I just thought of an idea...&#8230;. I'll have a big trophy made up and we can have a bunch of guys in a "competition" like scenario, and see who can get the most skunks and racoons????? Winner gets the trophy and bragging rights. I'd have to give the skunk guys 2 points for each skunk and 1 point to the racoon guys. Lord knows they've earned it!


----------



## Critter (Mar 20, 2010)

You could fool me on the prices for furs and there being a abundance of them sitting in a warehouse. 

I have a young friend who would like a badger fur that was lost in a house fire this past summer. Looking at the market for tanned furs they are still sky high.

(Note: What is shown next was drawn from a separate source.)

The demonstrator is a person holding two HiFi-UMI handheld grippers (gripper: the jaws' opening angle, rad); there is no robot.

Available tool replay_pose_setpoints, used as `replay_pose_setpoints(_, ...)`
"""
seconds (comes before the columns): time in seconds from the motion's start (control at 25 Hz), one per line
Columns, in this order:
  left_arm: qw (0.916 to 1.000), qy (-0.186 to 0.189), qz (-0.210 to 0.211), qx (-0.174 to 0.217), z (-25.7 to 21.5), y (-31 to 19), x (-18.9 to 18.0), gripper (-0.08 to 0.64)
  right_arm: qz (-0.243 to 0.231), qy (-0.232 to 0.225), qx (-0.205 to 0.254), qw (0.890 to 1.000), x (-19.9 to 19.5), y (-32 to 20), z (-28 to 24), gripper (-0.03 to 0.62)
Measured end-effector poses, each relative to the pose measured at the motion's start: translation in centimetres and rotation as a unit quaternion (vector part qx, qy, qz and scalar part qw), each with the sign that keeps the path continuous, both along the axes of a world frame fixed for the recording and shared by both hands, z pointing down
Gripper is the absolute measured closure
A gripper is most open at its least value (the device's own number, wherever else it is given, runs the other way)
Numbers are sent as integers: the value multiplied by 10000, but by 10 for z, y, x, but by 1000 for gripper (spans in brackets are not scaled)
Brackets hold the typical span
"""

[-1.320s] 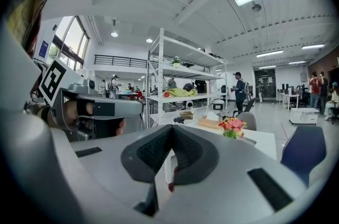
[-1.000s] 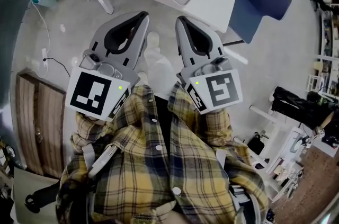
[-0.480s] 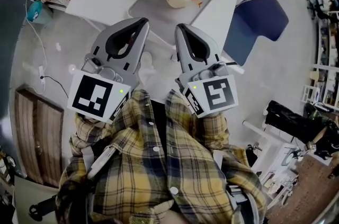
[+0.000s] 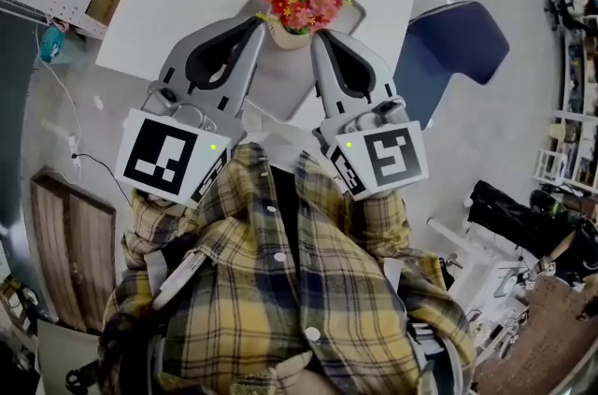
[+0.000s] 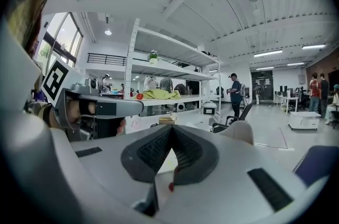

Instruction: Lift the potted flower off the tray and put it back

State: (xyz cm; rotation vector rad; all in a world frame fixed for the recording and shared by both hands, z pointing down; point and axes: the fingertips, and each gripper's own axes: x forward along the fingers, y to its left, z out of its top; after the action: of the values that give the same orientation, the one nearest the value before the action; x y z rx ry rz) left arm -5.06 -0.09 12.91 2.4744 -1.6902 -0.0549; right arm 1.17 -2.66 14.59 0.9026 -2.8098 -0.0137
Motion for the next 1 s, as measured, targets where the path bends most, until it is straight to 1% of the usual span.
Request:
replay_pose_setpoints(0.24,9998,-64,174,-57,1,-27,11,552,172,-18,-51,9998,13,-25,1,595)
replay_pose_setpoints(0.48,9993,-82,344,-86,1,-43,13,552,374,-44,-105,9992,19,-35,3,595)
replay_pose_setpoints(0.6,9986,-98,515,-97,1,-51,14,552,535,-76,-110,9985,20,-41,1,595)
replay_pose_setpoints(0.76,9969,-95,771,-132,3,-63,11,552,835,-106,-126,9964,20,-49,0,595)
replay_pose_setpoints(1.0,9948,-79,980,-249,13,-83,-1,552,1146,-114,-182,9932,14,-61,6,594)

It's always the same story that when you are not looking for or hunting the animal they are all over the place but try to find one when you want it and they are nowhere around. Just before he asked me if I could help I saw three of them.


----------



## PBH (Nov 7, 2007)

taxidermist said:


> I just thought of an idea...&#8230;. I'll have a big trophy made up and we can have a bunch of guys in a "competition" like scenario, and see who can get the most skunks and racoons????? Winner gets the trophy and bragging rights. I'd have to give the skunk guys 2 points for each skunk and 1 point to the racoon guys. Lord knows they've earned it!


I'm in!!

I've caught 3 skunks at my place in October. I had to drown 2 of them -- the 3rd had already melted before I got to it....-O,-
Do they count?

Do we just need to take pictures? Let's work this out, and get going on it!


----------



## AF CYN (Mar 19, 2009)

Skunks have got to be worth more than 2 points--more like 4 or 5! 8)


----------



## taxidermist (Sep 11, 2007)

AF CYN said:


> Skunks have got to be worth more than 2 points--more like 4 or 5! 8)


I'm not going to go after skunks!!! Been there, done it and never intend to do it again. So...&#8230;. I need some kind of a head start just targeting ****.

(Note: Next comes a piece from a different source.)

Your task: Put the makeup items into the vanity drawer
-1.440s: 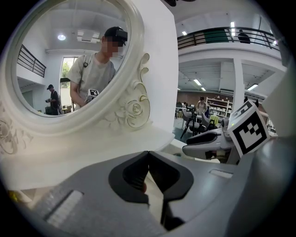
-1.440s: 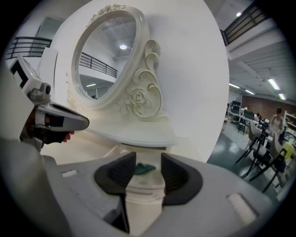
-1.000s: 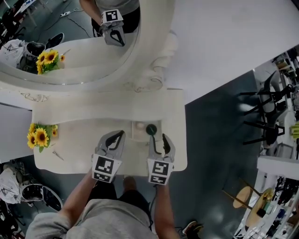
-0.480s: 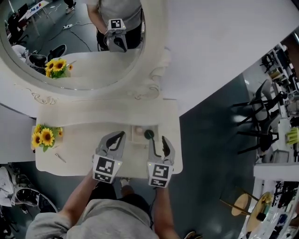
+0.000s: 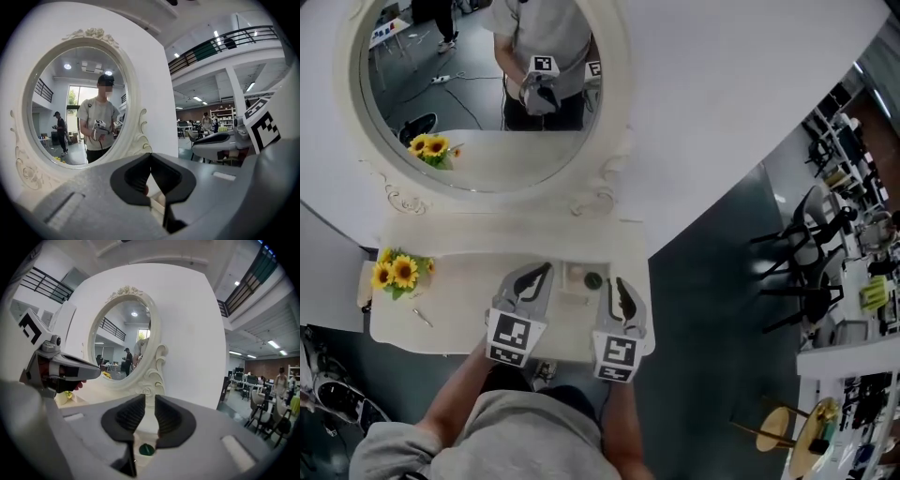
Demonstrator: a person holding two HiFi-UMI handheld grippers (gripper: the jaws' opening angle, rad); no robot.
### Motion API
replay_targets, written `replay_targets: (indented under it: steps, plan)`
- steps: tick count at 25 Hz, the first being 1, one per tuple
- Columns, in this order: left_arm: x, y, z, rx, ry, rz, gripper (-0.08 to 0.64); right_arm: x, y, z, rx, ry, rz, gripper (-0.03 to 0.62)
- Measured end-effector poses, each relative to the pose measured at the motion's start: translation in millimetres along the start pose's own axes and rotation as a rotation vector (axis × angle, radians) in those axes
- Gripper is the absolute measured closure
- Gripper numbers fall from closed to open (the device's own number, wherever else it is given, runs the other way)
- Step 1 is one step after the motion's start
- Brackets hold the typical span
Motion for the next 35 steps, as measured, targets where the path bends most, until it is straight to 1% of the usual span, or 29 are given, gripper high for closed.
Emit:
replay_targets:
  steps: [4,8,11,14,17,21,26,31,35]
  plan:
    - [12.7,-2.0,-0.7,0.005,-0.023,-0.013,0.549,13.1,7.4,-3.8,0.016,-0.029,0.0,0.578]
    - [21.9,-0.5,1.1,0.01,-0.034,-0.028,0.549,18.1,11.6,-7.7,0.027,-0.042,-0.003,0.586]
    - [27.6,1.2,2.2,0.018,-0.036,-0.044,0.549,18.7,16.2,-11.6,0.043,-0.049,-0.023,0.586]
    - [35.3,7.6,5.4,0.032,-0.03,-0.074,0.549,14.7,27.5,-16.9,0.06,-0.056,-0.065,0.586]
    - [46.4,19.8,11.8,0.053,-0.021,-0.119,0.549,6.6,46.0,-23.8,0.079,-0.066,-0.126,0.586]
    - [67.5,44.1,24.1,0.081,-0.01,-0.196,0.549,-6.0,80.4,-34.8,0.111,-0.082,-0.216,0.586]
    - [107.3,80.1,47.4,0.131,0.009,-0.326,0.549,-20.8,138.5,-47.7,0.168,-0.103,-0.352,0.586]
    - [161.5,116.2,79.0,0.197,0.035,-0.487,0.549,-34.2,211.0,-59.1,0.233,-0.123,-0.514,0.586]
    - [211.1,139.8,104.6,0.25,0.062,-0.595,0.549,-32.2,271.3,-65.2,0.276,-0.125,-0.626,0.587]
Point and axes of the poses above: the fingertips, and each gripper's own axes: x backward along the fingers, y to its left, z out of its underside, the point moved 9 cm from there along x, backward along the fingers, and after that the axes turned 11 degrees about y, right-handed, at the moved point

Lets do this PBH! We need to get more than just you and I. A trophy is going to cost me $50 for a decent one that one would be proud to show.


----------



## PBH (Nov 7, 2007)

OK. 

I don't know much about ***** -- but I know there are alot around me. I hope I haven't already caught the last of the skunks.....errrr.....wait.....maybe I do!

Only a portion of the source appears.